EXERCISE BRIEF: Lines below that hold the word "measured" must be copied in full.

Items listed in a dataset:

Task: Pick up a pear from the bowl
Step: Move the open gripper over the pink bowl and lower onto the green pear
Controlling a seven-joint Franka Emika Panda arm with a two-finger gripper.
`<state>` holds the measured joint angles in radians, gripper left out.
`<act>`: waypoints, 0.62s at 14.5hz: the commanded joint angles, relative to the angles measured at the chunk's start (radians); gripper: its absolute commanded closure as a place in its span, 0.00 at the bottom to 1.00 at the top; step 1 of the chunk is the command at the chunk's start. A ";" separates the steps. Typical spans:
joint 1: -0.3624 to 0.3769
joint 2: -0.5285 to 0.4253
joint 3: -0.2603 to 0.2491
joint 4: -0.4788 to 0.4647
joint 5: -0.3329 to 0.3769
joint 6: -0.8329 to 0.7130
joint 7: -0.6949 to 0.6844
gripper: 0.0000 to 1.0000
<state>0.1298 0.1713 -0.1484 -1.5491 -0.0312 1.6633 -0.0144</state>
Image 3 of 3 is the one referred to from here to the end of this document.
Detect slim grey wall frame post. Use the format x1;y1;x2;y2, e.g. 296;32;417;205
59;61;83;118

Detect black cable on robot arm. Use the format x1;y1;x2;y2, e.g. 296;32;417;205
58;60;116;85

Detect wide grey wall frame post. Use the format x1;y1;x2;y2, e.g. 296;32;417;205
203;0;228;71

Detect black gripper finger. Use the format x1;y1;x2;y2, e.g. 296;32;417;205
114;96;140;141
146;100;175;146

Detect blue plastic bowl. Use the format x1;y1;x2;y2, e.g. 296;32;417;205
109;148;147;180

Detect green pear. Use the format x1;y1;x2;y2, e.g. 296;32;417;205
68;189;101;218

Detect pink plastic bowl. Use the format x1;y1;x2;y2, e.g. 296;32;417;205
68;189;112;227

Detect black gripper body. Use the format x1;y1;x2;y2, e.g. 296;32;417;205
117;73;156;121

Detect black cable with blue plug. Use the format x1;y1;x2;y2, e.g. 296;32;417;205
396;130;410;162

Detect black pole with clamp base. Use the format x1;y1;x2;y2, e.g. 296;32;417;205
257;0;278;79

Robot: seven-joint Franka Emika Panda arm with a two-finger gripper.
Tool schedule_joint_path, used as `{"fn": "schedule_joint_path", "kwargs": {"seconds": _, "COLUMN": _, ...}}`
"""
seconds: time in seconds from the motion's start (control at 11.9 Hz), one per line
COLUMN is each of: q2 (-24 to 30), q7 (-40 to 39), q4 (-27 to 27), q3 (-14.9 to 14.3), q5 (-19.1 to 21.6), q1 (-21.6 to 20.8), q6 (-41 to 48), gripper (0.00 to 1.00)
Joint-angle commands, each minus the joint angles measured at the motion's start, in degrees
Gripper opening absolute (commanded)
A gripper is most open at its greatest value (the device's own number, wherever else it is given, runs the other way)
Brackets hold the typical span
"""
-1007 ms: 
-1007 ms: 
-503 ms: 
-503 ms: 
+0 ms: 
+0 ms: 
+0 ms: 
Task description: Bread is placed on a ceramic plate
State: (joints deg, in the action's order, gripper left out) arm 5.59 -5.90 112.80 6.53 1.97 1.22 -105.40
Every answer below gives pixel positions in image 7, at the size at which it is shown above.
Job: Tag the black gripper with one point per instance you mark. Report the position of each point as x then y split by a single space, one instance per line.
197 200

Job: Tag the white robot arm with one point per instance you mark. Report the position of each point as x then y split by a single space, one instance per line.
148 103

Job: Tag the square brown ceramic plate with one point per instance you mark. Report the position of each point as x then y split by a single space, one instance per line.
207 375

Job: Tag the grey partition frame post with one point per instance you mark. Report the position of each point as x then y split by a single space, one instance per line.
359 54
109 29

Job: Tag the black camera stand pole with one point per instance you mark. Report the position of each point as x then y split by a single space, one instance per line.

FINISHED TASK:
`<state>` holds the measured joint angles in radians, gripper left out.
`<act>`: waypoints, 0.62s at 14.5hz: the commanded joint angles, relative to the angles measured at the chunk's start (radians); gripper: its absolute commanded closure as a place in its span, 0.00 at the bottom to 1.00 at the top; step 1 of the chunk is the command at the chunk's start. A ";" separates the steps. Typical spans:
Joint-angle commands, each minus the joint angles measured at the motion's start, in degrees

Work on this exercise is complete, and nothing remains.